## ASSIGNED TASK:
Below are the records; extract from them the line containing "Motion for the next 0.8" to the line containing "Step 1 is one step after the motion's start", both lines included, exactly and with no pictures.

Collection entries
##############################
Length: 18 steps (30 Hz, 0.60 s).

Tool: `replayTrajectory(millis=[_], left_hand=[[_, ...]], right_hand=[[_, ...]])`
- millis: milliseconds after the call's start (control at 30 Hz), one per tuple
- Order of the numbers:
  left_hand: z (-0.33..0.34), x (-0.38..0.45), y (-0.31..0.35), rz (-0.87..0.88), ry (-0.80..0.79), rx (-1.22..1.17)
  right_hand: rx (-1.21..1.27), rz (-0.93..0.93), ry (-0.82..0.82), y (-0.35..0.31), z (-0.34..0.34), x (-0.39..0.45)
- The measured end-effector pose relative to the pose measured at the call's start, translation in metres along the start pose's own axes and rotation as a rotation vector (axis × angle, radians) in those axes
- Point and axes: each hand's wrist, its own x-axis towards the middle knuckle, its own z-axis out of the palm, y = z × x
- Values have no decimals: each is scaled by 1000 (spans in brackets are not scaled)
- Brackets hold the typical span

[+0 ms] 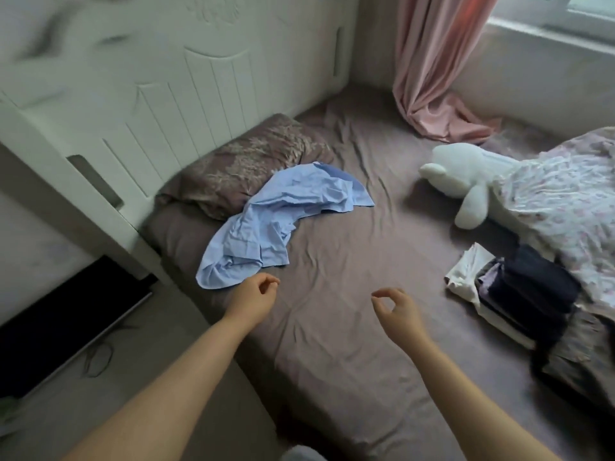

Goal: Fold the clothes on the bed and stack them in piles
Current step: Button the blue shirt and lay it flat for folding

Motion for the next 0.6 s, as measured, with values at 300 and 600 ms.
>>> replayTrajectory(millis=[300, 600], left_hand=[[-39, 115, -12, -82, -89, -102], [-41, 318, -73, -18, -218, 263]], right_hand=[[294, 89, 48, -105, 95, 73], [303, 284, 135, -144, 197, 154]])
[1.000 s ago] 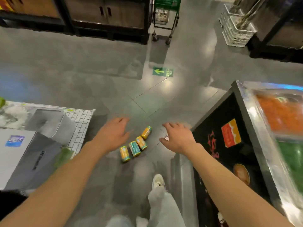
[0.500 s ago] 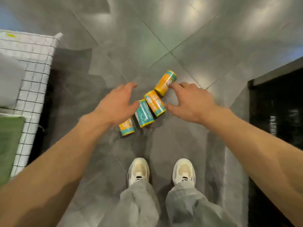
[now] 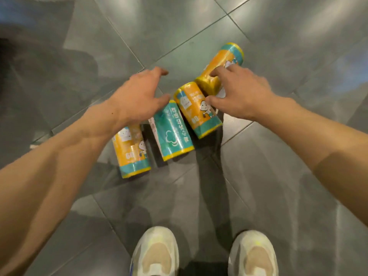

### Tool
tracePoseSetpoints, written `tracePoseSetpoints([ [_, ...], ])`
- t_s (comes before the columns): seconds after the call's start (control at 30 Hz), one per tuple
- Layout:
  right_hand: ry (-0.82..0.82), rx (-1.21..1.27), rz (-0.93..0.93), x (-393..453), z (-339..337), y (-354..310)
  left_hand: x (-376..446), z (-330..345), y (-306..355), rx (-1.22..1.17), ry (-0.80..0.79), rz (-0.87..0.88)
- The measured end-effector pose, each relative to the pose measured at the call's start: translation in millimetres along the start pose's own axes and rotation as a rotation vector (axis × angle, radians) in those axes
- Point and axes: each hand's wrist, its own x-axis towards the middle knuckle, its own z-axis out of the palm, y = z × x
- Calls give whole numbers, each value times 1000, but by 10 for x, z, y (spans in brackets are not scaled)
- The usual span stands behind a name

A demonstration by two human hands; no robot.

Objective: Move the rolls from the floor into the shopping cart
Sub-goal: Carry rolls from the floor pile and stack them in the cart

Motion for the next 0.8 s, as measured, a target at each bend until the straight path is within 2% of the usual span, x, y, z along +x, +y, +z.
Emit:
tracePoseSetpoints([
  [0.2,25,-106,-32,181,-29,95,145,18,4,30,-33,56],
  [0.33,2,-195,-74,257,-67,163,114,4,66,17,-69,22],
  [0.67,49,-488,-325,653,43,265,166,49,44,-12,-96,43],
  [0.8,47,-511,-295,760,81,166,145,59,-2,-10,-89,40],
])
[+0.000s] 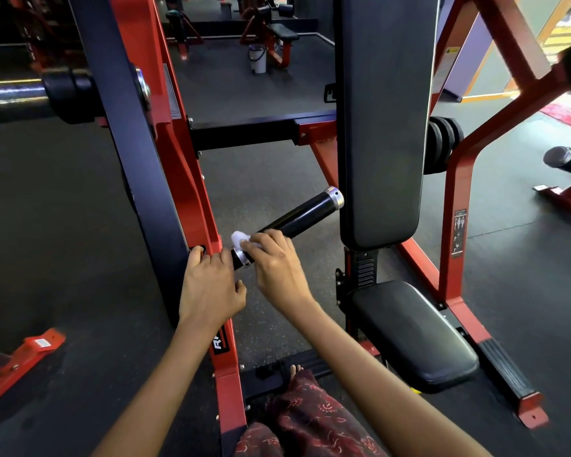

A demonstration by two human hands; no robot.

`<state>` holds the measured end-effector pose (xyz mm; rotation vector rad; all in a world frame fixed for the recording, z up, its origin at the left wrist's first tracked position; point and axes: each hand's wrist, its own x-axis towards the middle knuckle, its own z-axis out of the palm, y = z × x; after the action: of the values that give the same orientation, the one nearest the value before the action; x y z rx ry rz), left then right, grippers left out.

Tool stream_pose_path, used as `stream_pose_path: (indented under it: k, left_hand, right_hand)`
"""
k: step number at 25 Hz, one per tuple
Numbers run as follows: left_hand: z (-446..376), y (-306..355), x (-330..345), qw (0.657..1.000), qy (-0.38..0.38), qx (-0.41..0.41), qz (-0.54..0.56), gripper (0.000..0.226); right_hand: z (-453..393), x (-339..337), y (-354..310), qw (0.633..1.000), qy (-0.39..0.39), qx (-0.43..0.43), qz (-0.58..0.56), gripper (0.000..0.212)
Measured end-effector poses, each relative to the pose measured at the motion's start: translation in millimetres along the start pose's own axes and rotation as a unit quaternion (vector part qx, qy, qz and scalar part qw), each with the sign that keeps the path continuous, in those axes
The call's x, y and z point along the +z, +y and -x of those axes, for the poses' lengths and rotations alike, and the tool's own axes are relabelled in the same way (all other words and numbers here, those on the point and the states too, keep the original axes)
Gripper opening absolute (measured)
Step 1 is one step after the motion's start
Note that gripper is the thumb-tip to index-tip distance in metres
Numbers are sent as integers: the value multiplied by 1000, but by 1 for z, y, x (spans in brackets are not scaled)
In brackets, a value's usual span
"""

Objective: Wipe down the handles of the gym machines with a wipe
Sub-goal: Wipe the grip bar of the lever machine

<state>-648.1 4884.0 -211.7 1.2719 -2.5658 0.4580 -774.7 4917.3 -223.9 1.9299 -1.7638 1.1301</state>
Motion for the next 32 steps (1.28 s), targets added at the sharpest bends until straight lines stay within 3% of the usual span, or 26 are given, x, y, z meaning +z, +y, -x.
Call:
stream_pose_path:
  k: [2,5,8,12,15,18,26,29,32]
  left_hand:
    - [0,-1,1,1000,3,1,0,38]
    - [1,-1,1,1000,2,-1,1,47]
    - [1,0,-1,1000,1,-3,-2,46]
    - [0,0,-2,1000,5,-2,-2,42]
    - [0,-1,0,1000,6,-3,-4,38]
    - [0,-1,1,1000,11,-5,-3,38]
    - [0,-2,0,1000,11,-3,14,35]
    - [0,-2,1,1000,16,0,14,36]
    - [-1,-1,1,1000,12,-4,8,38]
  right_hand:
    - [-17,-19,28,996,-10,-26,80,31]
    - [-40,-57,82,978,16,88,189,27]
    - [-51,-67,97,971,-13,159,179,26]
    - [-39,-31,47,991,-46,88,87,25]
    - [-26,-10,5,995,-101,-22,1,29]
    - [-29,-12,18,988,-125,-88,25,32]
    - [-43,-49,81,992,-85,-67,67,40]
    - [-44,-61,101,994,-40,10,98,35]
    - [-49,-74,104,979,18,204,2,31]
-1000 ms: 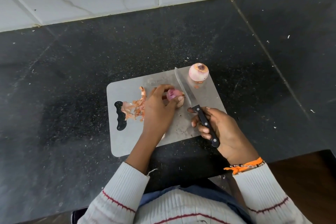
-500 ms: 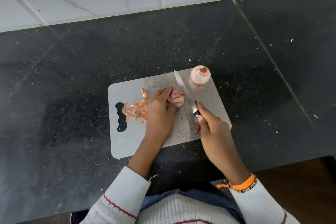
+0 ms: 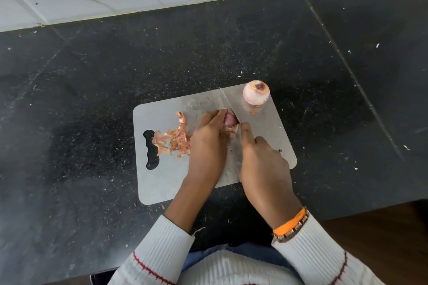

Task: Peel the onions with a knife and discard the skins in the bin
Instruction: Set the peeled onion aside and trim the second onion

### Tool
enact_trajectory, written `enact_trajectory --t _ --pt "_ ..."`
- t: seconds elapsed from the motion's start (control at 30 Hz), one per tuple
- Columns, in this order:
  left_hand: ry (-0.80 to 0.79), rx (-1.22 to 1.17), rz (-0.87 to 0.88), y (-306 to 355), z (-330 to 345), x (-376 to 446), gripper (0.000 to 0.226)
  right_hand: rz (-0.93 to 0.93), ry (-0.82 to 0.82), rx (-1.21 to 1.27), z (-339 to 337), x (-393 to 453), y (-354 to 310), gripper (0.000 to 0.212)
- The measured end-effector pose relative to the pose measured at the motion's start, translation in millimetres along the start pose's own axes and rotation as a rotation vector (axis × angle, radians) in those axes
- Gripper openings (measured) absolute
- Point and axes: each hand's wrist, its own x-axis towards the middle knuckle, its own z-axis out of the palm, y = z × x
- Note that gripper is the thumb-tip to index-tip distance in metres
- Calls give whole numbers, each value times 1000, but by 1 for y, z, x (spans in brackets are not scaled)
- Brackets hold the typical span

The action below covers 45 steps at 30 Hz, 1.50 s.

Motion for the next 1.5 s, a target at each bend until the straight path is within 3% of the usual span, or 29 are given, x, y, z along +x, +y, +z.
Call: enact_trajectory --t 0.17,0.47,0.9,1.17,1.37,1.5 --pt "2 3 -48 0 1 2 46 -14 -73 68 -7 -9 3 69" --pt "-13 -28 -46 2 -2 4 45 -20 -43 232 -9 8 14 58" --pt "2 17 -74 2 2 1 47 9 -98 156 -4 1 7 69" --pt "6 -29 -104 2 2 1 46 3 -60 56 11 6 5 69" --pt "20 -43 -108 2 5 0 44 18 -27 131 17 8 8 69" --pt "46 -35 -91 3 7 0 42 5 40 190 20 20 7 56"
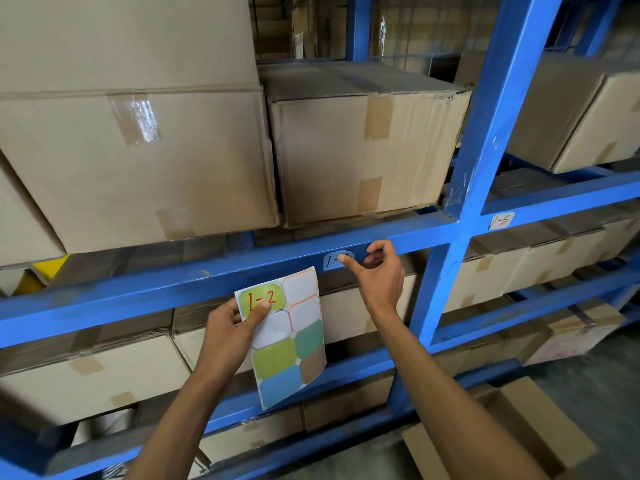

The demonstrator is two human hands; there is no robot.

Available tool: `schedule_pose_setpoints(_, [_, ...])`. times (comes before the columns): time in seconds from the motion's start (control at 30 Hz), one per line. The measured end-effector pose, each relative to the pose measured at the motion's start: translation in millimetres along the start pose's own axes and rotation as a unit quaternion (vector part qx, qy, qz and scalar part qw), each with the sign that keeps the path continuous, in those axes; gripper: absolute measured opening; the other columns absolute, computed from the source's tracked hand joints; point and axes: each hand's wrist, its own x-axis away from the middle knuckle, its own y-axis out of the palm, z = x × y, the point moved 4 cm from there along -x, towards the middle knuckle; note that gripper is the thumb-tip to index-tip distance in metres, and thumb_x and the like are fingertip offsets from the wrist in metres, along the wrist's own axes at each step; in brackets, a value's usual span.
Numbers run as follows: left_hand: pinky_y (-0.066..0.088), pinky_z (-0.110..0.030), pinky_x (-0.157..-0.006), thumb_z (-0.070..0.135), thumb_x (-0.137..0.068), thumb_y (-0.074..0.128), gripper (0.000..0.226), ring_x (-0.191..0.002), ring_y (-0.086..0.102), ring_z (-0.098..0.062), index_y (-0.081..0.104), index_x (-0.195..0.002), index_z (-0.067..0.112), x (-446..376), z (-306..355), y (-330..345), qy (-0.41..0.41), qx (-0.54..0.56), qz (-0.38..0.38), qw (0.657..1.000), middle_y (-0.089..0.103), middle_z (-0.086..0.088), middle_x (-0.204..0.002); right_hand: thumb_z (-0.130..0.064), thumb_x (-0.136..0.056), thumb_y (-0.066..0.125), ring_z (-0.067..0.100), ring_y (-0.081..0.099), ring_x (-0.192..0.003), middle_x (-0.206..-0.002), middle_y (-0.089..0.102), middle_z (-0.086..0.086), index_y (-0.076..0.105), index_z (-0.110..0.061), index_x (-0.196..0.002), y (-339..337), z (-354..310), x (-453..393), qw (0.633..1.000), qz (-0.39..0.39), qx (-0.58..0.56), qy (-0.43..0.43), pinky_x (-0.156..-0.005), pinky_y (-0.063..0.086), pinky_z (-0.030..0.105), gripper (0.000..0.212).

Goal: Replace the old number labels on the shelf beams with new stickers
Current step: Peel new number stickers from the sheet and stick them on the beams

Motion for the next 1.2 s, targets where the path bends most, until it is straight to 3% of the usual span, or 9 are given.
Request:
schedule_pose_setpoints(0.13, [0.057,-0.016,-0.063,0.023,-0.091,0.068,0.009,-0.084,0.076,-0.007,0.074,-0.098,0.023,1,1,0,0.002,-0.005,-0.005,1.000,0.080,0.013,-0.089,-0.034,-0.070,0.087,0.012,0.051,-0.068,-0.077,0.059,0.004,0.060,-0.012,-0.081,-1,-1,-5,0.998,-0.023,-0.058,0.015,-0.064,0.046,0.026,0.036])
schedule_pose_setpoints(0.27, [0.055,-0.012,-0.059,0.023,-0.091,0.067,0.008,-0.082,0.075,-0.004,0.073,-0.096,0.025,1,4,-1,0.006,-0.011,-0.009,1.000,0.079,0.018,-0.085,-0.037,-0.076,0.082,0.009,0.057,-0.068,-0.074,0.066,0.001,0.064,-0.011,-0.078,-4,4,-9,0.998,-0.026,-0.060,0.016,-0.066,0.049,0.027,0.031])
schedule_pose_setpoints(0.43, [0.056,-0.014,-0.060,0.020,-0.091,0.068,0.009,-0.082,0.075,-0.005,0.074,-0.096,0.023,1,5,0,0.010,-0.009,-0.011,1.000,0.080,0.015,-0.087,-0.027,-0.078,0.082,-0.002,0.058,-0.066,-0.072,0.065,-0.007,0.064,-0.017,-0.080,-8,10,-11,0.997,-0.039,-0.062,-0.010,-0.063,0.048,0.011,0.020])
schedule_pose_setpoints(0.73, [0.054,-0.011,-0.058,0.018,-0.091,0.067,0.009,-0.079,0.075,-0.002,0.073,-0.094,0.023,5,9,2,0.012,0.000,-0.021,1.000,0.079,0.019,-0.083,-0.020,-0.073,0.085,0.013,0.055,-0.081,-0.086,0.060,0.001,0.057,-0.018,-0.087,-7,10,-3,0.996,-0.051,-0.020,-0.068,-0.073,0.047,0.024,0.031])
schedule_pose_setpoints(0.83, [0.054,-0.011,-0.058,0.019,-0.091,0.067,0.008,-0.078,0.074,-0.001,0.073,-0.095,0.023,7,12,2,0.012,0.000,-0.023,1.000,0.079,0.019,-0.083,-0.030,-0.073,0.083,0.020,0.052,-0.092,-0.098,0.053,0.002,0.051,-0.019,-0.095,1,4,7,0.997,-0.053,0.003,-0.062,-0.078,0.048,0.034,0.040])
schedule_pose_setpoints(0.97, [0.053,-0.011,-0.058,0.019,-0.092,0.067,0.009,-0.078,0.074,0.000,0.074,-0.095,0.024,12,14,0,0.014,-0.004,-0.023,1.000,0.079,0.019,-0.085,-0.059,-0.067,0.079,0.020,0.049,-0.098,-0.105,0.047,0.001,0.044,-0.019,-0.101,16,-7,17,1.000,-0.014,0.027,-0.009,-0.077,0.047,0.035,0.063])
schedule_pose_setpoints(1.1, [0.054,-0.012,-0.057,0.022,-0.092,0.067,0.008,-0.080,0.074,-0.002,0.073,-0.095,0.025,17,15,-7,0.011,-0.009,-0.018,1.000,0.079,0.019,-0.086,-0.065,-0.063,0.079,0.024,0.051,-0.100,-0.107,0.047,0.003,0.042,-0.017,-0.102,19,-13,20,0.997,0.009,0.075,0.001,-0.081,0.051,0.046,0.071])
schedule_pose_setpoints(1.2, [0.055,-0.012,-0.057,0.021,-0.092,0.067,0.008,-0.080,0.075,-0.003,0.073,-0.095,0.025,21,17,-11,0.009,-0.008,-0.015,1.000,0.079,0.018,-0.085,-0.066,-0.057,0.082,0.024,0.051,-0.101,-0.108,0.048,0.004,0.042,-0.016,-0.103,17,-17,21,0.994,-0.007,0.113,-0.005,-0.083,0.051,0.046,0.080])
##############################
## SOLUTION TO THE PROBLEM:
Motion for the next 0.8 s, as measured, a target at each bend until the straight path is within 2% of the usual span, x, y, z along +x, +y, +z.
Emit:
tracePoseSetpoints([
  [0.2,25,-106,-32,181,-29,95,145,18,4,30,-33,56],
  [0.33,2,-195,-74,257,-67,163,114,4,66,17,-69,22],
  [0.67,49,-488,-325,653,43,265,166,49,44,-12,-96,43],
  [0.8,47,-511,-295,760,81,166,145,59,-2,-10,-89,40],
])
[+0.000s] 

A demonstration by two human hands; no robot.

`<state>` holds the measured end-effector pose (xyz mm; rotation vector rad; all in a world frame fixed for the recording, z up, its origin at the left wrist's first tracked position; point and axes: each hand's wrist, its own x-axis towards the middle knuckle, its own z-axis out of the palm, y = z × x; after the action: of the values that give the same orientation, the one nearest the value before the action; x y z rx ry rz), left then right, grippers left out.

Tool stream_pose_path, used as `stream_pose_path: (indented under it: k, left_hand, right_hand)`
"""
k: step number at 25 Hz, one per tuple
Numbers run as follows: left_hand: z (-446..376), y (-306..355), x (-330..345), qw (0.657..1.000), qy (-0.38..0.38), qx (-0.41..0.41), qz (-0.54..0.56), gripper (0.000..0.226); right_hand: z (-453..393), x (-339..337), y (-354..310), qw (0.633..1.000), qy (-0.39..0.39), qx (-0.43..0.43), qz (-0.58..0.56), gripper (0.000..0.212)
Measured end-effector poses, each relative to the pose measured at the motion's start: translation in millimetres along the start pose's own axes and rotation as a unit quaternion (vector part qx, qy, qz and scalar part qw), each with the sign that keeps the path continuous, in those axes
The call's x, y and z point along the +z, +y and -x of those axes, for the poses' lengths and rotations alike, and the tool's own axes are relabelled in the same way (all other words and numbers here, those on the point and the states too, keep the original axes)
Gripper opening absolute (measured)
Step 1 is one step after the motion's start

No part of the exercise remains unanswered.